**Problem description:** Lines holding the string "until" are the ones to copy; find them all in the data.

────────────────────────────────────────

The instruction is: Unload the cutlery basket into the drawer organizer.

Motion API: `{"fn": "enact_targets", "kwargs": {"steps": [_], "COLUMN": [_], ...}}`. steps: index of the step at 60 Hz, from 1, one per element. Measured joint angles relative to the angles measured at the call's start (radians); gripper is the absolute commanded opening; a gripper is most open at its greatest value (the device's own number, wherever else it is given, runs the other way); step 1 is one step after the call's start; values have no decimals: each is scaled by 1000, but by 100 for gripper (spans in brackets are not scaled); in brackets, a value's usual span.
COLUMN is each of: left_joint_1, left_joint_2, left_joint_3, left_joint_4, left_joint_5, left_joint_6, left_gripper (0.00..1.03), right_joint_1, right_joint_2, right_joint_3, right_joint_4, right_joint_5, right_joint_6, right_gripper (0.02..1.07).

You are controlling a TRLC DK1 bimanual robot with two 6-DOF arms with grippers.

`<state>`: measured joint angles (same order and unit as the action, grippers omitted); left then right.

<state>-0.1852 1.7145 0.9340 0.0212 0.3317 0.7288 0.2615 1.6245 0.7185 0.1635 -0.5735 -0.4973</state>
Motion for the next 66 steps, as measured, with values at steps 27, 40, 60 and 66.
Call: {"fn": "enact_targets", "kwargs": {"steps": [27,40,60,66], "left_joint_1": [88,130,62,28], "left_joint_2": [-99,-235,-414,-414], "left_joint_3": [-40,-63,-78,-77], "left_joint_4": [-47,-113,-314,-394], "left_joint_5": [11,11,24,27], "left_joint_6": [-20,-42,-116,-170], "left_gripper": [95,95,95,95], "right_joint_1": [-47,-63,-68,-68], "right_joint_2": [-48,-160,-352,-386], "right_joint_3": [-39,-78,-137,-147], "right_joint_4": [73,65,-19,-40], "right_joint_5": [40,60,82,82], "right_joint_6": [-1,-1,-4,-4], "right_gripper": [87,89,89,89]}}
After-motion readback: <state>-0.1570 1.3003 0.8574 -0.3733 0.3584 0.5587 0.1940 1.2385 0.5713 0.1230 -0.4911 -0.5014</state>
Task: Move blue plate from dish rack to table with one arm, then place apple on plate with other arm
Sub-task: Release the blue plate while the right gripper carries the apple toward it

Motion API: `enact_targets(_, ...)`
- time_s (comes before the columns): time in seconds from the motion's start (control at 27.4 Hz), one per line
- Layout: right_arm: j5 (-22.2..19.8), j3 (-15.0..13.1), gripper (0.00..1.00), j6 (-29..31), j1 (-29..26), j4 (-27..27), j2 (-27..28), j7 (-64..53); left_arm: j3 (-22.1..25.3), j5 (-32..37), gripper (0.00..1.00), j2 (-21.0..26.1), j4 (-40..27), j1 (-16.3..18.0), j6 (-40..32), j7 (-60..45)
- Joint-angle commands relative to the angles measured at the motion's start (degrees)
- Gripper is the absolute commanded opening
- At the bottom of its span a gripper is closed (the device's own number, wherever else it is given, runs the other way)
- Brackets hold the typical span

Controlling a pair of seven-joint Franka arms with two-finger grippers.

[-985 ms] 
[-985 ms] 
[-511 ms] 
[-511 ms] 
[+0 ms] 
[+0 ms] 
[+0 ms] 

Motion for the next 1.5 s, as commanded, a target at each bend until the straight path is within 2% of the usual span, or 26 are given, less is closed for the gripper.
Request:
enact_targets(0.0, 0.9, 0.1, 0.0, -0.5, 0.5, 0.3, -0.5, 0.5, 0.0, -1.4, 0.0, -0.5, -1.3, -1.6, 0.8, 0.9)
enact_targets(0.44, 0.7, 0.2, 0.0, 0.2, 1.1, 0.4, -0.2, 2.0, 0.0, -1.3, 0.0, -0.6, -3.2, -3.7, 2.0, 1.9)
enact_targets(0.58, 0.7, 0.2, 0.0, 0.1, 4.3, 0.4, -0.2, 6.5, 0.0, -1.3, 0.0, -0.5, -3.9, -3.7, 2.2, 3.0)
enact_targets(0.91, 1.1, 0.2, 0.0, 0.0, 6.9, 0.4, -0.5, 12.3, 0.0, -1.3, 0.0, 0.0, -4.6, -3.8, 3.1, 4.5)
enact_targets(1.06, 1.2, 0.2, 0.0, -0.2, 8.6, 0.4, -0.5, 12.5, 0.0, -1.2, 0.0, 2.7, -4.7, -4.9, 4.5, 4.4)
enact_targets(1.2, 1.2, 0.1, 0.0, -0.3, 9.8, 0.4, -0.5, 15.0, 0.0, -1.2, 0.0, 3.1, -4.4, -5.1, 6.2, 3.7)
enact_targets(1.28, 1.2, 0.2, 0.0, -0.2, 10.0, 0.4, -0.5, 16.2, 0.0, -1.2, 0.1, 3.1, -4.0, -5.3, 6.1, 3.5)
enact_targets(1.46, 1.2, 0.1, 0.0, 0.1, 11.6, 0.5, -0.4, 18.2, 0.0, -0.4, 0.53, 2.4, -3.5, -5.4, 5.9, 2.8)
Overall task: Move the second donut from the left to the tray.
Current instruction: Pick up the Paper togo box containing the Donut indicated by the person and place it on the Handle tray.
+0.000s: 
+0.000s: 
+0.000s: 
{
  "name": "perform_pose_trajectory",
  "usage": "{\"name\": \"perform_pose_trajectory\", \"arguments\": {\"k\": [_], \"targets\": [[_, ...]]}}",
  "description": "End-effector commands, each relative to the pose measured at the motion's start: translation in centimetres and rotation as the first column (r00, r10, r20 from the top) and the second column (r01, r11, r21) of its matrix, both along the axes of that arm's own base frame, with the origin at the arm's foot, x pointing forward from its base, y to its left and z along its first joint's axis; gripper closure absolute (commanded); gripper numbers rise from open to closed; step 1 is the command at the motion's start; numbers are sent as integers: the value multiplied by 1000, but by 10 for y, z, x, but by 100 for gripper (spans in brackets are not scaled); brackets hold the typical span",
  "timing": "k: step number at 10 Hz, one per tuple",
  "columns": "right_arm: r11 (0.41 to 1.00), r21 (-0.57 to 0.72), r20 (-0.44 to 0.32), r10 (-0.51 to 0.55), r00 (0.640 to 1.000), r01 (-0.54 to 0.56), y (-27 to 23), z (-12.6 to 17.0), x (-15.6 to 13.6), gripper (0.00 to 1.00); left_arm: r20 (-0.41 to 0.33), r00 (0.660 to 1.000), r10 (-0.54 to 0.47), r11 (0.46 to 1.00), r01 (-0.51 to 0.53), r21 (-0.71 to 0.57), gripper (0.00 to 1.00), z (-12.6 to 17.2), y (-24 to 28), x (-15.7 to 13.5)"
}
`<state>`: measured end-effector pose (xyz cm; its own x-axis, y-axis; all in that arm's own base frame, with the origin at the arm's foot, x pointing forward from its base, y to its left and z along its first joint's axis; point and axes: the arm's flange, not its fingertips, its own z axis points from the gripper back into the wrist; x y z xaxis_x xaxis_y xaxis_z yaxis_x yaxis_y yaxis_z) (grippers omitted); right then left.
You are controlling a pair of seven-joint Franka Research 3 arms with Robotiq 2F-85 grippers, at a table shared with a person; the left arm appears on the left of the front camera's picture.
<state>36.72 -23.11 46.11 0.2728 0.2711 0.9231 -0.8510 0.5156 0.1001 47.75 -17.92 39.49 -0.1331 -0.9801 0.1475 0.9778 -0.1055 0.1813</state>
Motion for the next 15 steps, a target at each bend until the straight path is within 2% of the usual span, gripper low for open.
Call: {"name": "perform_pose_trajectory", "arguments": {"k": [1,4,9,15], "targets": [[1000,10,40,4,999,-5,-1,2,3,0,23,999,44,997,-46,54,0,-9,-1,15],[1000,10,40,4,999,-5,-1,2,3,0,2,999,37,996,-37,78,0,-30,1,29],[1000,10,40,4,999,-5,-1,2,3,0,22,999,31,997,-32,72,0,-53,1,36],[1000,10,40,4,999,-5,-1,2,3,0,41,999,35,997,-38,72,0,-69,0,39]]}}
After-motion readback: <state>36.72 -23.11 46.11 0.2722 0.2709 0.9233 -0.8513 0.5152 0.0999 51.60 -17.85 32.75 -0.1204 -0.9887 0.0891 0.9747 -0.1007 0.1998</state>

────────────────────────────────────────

**Task output:**
Motion for the next 1.5 s, as commanded, a target at each bend until the straight path is within 2% of the usual span, or 26 are given, less is closed for the gripper.
Motion for the next 15 steps, a target at each bend until the straight path is within 2% of the usual span, gripper low for open.

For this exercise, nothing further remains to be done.